The anti-BPOL logic goes like this:

The tax is unfair because it is assessed on gross receipts of the individual business, not the company's net profit. The tax is not consistently applied in each locality since some areas use it and some don't. Its use supposedly discourages businesses from locating in the state. And, finally, local governments need to be more efficient by tightening their belts ... and this is the two-by-four the state can use to enforce that philosophy.

None of these arguments hold up under scrutiny.

Yes, the tax is calculated on gross receipts. This is as it should be. Successful, well-managed businesses should not have their net profits reduced through this tax so that they can subsidize poorly performing companies.

If a business is eligible for routine services provided by the community, it should share the bills, regardless of the firm's net profits. After all, when police discover an open window or door in the middle of the night at a business, they don't stop to see if that business made a net profit and paid its tax before they protect it.

Some businesses complain that the BPOL is administered with little consistency from area to area. The flexibility of the locality in its assessment of the tax and the rate of assessment is one of the advantages of the BPOL.

While Bedford, Franklin and Pulaski do not assess the tax, Roanoke, Salem and other localities do. That's great. It means that businesses interested in a Virginia location can pick or choose between non-BPOL or BPOL sites, an option that's certainly not a deterrent to any serious corporation. Besides, companies look at overall tax rates in their decision-making process.

Let's let the individual communities decide whether they wish to use the BPOL revenues to help fund their economic development efforts or choose instead to sell the lack of BPOL to attract new business. There is no need to have everyone fit into the same mold. The local community leaders know best how to promote their area, not some pointy-headed bureaucrat in Richmond.

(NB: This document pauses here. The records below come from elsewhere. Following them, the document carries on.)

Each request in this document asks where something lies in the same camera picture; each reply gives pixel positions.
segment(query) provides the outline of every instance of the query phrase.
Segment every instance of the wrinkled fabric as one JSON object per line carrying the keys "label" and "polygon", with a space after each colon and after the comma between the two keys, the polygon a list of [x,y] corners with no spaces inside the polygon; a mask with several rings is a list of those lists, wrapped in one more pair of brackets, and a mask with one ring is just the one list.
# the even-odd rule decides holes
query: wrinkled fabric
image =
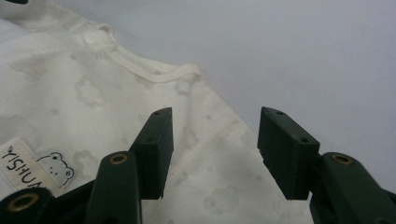
{"label": "wrinkled fabric", "polygon": [[[59,154],[74,171],[68,192],[95,179],[104,156],[128,150],[152,112],[171,106],[175,151],[163,199],[142,202],[144,223],[312,222],[306,202],[284,199],[257,135],[195,64],[136,56],[108,25],[41,2],[34,16],[0,10],[0,146],[20,138],[37,160]],[[17,190],[0,178],[0,198]]]}

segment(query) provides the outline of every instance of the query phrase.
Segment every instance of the brass insert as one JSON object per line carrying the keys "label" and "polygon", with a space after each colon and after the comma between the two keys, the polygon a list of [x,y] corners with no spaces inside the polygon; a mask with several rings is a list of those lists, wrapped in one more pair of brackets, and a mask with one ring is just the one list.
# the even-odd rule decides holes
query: brass insert
{"label": "brass insert", "polygon": [[128,160],[128,157],[124,154],[117,154],[110,158],[110,163],[114,165],[121,164]]}
{"label": "brass insert", "polygon": [[7,209],[10,212],[20,212],[26,208],[29,208],[35,202],[38,200],[38,195],[35,193],[25,193],[22,194],[21,196],[15,198],[12,200],[8,206]]}
{"label": "brass insert", "polygon": [[345,166],[351,165],[353,163],[352,159],[342,154],[332,155],[332,159]]}

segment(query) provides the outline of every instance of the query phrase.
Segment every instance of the bear logo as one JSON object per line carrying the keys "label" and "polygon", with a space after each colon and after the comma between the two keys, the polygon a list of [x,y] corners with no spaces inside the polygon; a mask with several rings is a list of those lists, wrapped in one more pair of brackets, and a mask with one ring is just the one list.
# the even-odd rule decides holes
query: bear logo
{"label": "bear logo", "polygon": [[52,152],[49,156],[41,157],[37,162],[46,170],[59,188],[64,189],[75,174],[74,170],[67,166],[59,152]]}

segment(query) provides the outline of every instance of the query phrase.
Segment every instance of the clothing label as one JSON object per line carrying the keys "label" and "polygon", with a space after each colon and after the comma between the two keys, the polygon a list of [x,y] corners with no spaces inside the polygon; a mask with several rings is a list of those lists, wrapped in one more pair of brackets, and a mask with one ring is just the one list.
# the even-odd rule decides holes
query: clothing label
{"label": "clothing label", "polygon": [[30,148],[19,138],[15,138],[0,147],[0,168],[6,174],[9,181],[17,189],[46,188],[55,197],[63,194],[64,186],[74,175],[71,168],[63,165],[64,171],[70,178],[58,178],[56,181],[52,175],[61,172],[60,167],[49,166],[52,163],[62,161],[59,153],[51,153],[48,157],[42,157],[38,161],[33,156]]}

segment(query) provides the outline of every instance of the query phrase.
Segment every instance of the white background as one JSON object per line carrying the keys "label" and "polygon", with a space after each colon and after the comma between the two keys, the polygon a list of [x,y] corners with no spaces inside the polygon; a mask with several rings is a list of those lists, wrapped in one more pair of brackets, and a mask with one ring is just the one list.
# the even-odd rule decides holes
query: white background
{"label": "white background", "polygon": [[197,63],[255,132],[261,106],[282,110],[396,192],[396,1],[57,2],[133,53]]}

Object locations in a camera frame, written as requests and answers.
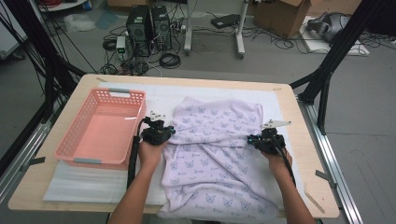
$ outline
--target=wrist
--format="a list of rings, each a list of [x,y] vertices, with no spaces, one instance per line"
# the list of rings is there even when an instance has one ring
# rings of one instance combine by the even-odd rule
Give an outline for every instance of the wrist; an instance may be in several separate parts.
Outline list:
[[[158,162],[145,162],[140,166],[140,170],[144,170],[146,172],[154,173],[155,168],[157,168]]]

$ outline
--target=cardboard box
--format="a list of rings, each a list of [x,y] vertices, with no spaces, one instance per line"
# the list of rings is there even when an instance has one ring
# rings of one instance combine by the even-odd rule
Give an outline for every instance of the cardboard box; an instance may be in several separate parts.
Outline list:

Much is made of the fact that big Northern Virginia governments like Arlington are pushing the governor to eliminate BPOL. They say they can forgo the revenue if it's eliminated statewide. Well, why don't they just drop it in their area? (Methinks me smells a rat.)

Of course, they can skip the BPOL revenue. With the high-priced real estate in their areas, it's easy to recover the money by raising property-tax rates a few cents on all those fancy houses - a move that won't cost those homeowners much since they can deduct it from their income tax anyway.

Raising the real-estate tax rate around here, on the other hand, where personal income levels are far lower, would really hurt, as would raising other regressive taxes such as the sales tax. And to recover the revenue lost, the real-estate tax rates here would have to be jacked up to a much higher level on our local, less-inflated property values.

OK, OK. But what about local governments slimming down and tightening their belts? Does it follow that if the state takes away this money, the localities will have to be leaner?

Maybe. Maybe not. That's for the citizens of each area to decide. We can tell our elected officials what and how to cut. We don't need others to mandate to our local governments. If they can slim down and become more efficient, let them decide to reduce - or cut - BPOL. But leave our local governments with options - perhaps reducing taxes on the homeowner. Or spending the savings on better services. Or, even, on better schools. In other words, let us dictate our own future.

In a nutshell: Governor, leave the BPOL alone.

Frank Longaker is president of National Business College in Roanoke.